Your answer should consist of each line from the data below that contains "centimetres".

== The records ==

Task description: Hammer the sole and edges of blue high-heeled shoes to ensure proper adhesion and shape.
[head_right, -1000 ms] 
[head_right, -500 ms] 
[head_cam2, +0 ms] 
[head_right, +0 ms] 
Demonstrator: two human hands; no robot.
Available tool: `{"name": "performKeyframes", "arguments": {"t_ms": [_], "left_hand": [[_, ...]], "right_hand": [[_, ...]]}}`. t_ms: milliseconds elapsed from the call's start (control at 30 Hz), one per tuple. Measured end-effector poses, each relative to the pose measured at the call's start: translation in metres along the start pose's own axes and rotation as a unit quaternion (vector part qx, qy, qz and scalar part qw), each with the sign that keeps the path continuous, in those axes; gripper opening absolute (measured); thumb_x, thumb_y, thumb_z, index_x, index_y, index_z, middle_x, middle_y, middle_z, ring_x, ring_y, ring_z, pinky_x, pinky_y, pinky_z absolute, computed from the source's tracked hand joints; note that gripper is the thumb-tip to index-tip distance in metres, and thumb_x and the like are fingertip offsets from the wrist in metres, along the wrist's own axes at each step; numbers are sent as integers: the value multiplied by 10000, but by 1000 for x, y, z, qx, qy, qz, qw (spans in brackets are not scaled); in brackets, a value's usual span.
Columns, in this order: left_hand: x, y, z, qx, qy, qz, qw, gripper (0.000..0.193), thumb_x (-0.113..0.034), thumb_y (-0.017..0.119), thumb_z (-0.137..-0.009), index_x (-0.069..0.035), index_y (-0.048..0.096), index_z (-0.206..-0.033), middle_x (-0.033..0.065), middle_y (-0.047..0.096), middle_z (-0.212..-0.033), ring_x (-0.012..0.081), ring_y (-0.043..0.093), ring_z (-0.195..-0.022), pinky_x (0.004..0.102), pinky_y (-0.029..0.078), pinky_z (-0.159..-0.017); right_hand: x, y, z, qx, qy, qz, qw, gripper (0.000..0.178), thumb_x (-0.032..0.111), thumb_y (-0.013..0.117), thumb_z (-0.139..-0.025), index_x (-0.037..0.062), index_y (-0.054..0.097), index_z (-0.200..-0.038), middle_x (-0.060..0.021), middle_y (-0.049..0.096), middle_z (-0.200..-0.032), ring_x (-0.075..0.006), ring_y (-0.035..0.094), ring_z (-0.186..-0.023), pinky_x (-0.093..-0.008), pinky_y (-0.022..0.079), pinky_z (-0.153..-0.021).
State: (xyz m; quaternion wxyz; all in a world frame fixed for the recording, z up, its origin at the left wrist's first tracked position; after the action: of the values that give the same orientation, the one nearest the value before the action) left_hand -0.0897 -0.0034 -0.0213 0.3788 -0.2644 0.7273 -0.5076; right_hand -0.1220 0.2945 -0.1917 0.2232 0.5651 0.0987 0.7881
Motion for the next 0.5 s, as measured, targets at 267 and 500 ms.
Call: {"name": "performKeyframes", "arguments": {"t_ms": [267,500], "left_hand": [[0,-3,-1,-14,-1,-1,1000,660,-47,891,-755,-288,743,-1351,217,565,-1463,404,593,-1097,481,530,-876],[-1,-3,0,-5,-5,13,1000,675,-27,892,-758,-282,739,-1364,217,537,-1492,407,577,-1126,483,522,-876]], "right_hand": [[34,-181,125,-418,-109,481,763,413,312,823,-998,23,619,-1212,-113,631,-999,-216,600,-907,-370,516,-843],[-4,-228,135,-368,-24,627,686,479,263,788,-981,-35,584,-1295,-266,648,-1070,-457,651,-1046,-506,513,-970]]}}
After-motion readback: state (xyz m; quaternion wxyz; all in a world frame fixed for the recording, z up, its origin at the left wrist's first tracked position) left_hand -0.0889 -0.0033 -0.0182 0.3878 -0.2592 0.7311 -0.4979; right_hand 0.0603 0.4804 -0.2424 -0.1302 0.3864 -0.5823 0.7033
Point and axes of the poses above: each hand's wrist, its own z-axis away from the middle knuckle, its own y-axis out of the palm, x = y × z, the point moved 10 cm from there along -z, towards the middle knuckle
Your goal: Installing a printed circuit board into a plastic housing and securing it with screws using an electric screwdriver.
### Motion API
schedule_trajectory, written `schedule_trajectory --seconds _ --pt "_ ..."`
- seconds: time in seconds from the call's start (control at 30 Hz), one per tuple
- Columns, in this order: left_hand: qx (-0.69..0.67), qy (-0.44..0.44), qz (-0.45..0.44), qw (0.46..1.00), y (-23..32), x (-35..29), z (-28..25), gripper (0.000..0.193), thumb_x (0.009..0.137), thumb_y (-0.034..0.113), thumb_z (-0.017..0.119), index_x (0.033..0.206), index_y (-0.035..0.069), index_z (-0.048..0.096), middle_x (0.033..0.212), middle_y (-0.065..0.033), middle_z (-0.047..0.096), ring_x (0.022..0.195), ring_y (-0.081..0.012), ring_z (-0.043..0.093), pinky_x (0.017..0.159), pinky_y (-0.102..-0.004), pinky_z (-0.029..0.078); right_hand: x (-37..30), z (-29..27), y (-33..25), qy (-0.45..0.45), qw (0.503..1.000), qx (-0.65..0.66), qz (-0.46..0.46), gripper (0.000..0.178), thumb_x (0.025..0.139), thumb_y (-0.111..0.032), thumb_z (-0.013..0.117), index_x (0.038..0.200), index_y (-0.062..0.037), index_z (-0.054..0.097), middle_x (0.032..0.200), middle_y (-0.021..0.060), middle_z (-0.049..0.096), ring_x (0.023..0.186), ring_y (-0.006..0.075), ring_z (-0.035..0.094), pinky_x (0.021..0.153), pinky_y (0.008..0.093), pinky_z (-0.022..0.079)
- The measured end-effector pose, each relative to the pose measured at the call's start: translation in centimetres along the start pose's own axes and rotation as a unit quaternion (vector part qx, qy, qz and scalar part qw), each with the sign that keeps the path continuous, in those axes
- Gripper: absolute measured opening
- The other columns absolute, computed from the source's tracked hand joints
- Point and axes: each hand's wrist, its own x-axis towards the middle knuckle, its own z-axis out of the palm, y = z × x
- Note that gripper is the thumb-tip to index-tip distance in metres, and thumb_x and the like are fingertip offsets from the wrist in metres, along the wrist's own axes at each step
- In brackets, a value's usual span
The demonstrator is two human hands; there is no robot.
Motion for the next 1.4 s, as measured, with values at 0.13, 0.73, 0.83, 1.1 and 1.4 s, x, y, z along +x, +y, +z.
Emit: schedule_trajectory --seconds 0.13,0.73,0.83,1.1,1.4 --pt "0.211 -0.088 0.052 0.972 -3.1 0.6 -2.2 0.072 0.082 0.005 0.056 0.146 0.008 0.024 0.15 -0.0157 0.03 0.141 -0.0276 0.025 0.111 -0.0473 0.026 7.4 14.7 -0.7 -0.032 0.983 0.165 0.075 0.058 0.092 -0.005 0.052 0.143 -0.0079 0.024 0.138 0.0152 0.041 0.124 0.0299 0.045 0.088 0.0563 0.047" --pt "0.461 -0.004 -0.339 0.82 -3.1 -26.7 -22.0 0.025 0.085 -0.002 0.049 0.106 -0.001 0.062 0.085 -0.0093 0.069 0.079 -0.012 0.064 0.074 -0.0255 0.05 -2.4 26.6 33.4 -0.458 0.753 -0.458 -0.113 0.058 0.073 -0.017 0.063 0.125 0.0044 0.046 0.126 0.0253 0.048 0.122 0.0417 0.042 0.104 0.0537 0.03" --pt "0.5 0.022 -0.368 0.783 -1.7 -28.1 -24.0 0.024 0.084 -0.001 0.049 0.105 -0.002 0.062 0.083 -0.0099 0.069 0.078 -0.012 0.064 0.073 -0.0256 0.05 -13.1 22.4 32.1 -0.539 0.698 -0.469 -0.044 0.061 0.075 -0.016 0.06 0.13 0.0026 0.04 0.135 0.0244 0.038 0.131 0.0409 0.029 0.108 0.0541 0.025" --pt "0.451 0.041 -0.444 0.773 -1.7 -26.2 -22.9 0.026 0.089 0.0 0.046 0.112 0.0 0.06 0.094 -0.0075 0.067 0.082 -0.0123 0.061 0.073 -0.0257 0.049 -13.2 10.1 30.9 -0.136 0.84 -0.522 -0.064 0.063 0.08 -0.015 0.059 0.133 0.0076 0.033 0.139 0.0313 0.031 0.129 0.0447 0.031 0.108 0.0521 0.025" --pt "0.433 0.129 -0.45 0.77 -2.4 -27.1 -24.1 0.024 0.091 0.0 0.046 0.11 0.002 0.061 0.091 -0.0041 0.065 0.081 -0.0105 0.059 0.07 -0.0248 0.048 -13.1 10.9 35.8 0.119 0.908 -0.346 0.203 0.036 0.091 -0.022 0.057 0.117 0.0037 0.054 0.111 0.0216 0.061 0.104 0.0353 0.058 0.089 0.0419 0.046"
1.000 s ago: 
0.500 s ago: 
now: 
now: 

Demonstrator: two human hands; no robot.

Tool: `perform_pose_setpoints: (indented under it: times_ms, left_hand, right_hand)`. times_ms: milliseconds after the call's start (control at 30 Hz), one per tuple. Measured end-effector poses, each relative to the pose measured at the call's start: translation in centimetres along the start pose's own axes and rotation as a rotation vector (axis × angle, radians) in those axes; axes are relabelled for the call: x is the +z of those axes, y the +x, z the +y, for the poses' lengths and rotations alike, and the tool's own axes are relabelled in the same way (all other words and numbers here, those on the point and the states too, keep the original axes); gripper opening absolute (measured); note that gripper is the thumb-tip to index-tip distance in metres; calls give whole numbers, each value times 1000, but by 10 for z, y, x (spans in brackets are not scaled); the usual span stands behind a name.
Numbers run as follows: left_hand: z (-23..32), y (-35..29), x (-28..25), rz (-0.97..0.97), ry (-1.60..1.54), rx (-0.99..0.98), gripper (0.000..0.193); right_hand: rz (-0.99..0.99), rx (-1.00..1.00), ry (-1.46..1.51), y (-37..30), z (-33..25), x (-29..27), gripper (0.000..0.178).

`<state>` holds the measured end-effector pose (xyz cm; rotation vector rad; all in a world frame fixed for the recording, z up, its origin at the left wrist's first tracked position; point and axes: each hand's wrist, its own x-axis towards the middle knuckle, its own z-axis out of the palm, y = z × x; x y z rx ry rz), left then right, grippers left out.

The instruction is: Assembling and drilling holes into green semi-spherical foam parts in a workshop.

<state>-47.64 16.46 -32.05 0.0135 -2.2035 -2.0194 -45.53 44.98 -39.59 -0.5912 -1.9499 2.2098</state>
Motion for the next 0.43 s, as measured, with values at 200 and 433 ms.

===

◆ **Exercise answer**
- The measured end-effector pose, each relative to the pose measured at the call's start: translation in centimetres along the start pose's own axes and rotation as a unit quaternion (vector part qx, qy, qz and scalar part qw), each with the sign that keeps the path continuous, in those axes
Tool: `perform_pose_setpoints: (indented under it: times_ms, left_hand, right_hand)`. times_ms: milliseconds after the call's start (control at 30 Hz), one per tuple. Measured end-effector poses, each relative to the pose measured at the call's start: translation in centimetres along the start pose's own axes and rotation as a rotation vector (axis × angle, radians) in those axes; axes are relabelled for the call: x is the +z of those axes, y the +x, z the +y, for the poses' lengths and rotations alike, and the tool's own axes are relabelled in the same way (all other words and numbers here, those on the point and the states too, keep the original axes); gripper opening absolute (measured); note that gripper is the thumb-tip to index-tip distance in metres; calls give whole numbers, each value times 1000, but by 10 for z, y, x (spans in brackets are not scaled); the usual span stands behind a name.

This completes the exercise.